Ryland Headley was ninety-two, widowed, and living in another city. “When we realised how old he was, we didn’t have the time to waste,” says Smith. “It was all hands on deck.” In the weeks between the DNA match and Headley’s arrest, the team read every single one of the thousands original statements and records.
For a while, it was like living in two time periods. “Just looking at all the photographs, seeing an the victim’s home in 1967,” says Smith. “The accounts. The way they describe people. Nowadays, it would typically be different. There are so many generational differences.”
Understanding the Victim
Smith felt she came to understand the victim, too. “She was such a big character,” she says. “Lots of people were saying that they saw her outside her home every day. She was twice widowed, estranged from her family, but she wasn’t reclusive. She had a gaggle of women who used to meet and gossip – and those were the women who realised something was amiss.”
Most of the team’s days were spent analyzing documents. (“Vast quantities of paperwork. It wouldn’t make great TV.”) The team also interviewed the doctor, now 89, who had attended the scene. “He remembered every particular from that day,” says Smith. “He said: ‘In my career all my life and seen a lot of dead bodies but that’s the only one that had been murdered. That haunts you.’”
A Pattern of Violence
Headley’s previous convictions seemed to leave little doubt of his guilt. After the 1967 murder, he had moved, and in the late 1970s he had pleaded guilty to assaulting two elderly women, again in their own homes. His victims’ disturbing statements from that previous case gave some insight into the victim’s last moments.

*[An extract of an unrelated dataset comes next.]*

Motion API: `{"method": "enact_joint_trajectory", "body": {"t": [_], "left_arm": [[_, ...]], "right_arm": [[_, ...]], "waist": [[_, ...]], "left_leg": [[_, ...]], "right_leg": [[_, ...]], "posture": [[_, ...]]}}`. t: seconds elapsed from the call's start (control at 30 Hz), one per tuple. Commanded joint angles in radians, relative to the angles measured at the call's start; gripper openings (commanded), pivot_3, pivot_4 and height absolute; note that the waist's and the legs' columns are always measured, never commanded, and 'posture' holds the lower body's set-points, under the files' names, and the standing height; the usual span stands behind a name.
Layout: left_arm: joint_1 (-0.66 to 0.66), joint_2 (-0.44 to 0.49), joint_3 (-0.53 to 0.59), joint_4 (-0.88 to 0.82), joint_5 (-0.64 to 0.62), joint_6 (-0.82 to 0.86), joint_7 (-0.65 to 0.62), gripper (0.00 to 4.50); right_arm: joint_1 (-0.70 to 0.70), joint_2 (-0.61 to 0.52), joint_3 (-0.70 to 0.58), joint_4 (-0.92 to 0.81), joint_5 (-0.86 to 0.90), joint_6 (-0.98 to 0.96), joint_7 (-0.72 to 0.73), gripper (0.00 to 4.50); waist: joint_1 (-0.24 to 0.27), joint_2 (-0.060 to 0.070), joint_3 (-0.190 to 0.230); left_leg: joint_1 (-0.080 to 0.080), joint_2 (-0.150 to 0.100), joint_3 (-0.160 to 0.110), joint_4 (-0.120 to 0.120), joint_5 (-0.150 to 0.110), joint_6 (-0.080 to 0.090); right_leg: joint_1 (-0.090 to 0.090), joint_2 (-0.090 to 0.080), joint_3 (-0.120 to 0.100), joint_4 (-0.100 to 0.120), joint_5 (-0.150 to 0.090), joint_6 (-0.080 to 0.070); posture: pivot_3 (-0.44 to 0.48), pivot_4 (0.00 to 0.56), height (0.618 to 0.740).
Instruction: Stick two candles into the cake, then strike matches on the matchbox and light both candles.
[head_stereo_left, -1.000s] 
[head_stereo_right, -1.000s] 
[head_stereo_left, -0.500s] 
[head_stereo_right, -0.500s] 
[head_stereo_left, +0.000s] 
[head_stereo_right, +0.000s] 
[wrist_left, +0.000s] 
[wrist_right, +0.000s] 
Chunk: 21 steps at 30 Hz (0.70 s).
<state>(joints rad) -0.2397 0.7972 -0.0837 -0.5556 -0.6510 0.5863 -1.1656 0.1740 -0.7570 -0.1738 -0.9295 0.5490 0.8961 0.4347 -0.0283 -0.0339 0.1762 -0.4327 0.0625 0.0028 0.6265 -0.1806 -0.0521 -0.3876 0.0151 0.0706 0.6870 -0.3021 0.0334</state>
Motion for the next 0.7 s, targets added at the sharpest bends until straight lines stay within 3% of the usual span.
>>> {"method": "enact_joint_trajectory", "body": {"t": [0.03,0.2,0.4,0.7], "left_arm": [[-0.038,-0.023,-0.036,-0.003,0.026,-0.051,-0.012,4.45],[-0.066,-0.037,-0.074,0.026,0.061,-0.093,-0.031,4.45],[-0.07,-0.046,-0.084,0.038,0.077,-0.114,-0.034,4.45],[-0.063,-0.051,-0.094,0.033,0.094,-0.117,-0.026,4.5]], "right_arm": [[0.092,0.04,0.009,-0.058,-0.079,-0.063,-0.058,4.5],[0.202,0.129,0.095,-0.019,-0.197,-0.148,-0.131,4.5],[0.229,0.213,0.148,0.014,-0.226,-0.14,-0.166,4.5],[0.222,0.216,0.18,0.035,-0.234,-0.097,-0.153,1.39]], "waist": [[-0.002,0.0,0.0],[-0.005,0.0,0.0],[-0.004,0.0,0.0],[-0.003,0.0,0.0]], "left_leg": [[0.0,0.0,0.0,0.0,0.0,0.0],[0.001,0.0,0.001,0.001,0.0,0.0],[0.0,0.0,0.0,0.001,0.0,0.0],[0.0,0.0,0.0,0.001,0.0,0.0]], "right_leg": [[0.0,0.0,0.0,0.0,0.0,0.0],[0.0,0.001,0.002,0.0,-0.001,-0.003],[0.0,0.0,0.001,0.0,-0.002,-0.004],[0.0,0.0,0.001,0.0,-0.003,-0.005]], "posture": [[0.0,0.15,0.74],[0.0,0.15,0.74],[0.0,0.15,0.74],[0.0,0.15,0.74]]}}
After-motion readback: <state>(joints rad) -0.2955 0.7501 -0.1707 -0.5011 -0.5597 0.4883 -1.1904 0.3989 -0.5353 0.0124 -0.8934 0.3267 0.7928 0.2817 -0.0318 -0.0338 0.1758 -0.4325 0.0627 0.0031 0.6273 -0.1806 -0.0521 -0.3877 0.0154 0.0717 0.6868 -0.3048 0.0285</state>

“He threatened to strangle one and he threatened to smother the other with a pillow,” says Smith. Both women resisted. Though Headley was initially sentenced to life, he challenged the verdict, supported by a mental health professional who stated that Headley was acting out of character. “It went from a life sentence to a shorter term,” says Smith.
Securing Justice
Smith was present at Headley’s arrest. “I knew what he looked like, I knew he was going to be 92, and I also knew how strong the evidence was,” she says. The team feared that the arrest would trigger a health crisis. “We were uncovering the most hidden truth he’d kept hidden for 60 years,” says Smith.
Yet everything was able to go ahead. The court case took place, and the victim’s living relative had been identified and approached by family liaison. “She had assumed it was never going to be resolved,” says Smith. For the family, there had also been a sense of shame about the nature of the crime.

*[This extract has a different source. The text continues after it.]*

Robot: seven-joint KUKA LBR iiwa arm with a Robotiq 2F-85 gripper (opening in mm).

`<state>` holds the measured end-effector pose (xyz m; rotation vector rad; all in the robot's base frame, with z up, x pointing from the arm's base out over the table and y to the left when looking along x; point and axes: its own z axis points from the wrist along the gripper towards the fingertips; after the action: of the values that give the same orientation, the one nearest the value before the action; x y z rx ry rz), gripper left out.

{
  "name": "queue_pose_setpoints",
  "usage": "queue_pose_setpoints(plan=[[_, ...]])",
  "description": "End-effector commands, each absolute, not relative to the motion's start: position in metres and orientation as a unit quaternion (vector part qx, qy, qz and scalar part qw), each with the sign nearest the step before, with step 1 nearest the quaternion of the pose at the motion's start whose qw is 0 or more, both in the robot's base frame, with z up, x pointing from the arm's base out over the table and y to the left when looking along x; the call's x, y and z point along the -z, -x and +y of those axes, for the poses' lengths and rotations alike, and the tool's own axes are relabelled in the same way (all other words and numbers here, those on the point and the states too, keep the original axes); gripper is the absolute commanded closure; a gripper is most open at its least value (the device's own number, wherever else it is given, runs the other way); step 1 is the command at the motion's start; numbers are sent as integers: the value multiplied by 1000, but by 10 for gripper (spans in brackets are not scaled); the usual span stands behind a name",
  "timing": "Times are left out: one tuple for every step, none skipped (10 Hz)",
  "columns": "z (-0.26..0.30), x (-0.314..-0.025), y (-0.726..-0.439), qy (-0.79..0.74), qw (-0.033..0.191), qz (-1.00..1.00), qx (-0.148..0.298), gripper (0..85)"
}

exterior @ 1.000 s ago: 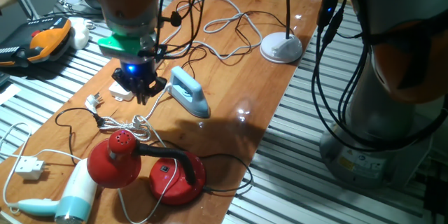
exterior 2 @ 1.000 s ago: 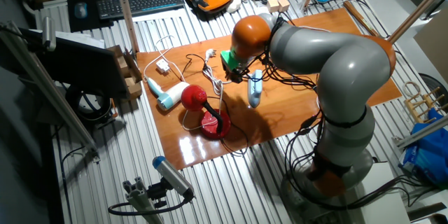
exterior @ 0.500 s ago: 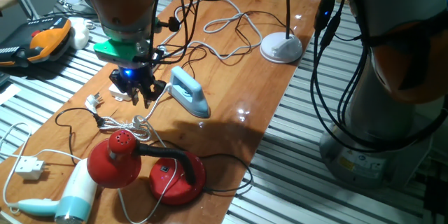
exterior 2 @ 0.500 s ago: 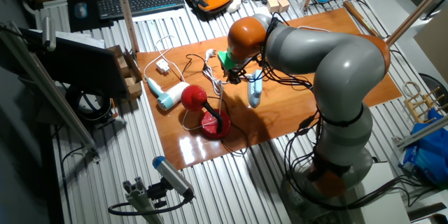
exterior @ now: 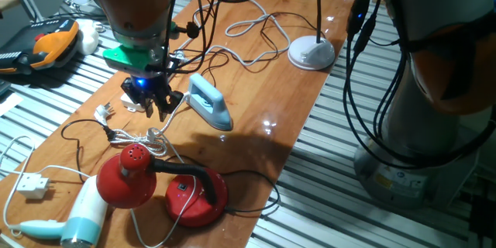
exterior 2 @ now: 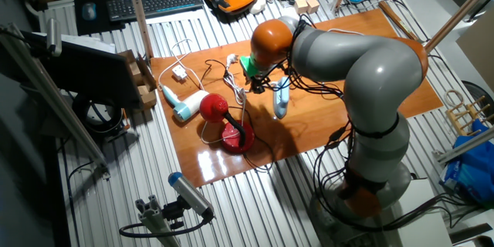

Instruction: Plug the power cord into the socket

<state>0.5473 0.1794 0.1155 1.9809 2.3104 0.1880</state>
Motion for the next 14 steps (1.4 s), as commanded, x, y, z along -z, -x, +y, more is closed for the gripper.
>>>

“Rape is massively underreported now,” says Smith, “but in the 60s and 70s, how many older women would ever tell anyone this had happened?”
Headley was told at sentencing that, for all intents and purposes, he would remain incarcerated. He would spend his life behind bars.
A Profound Effect
For Smith, it has been a special case. “It just feels distinct, I don’t know why,” she says. “In a live case, the process is very responsive. With this case you’re driving the inquiry, the urgency is only from yourself. It began with me trying to get someone to take some interest of that box – and I was able to see it through right until the end.”
She is certain that it is not the last solved case. There are approximately 130 unsolved investigations in the archives. “We’ve got so much more to do,” she says. “We have a number of murders that we’re re-examining – we’re constantly sending things to forensics and pursuing other leads. We’ll be forever unlocking the past.”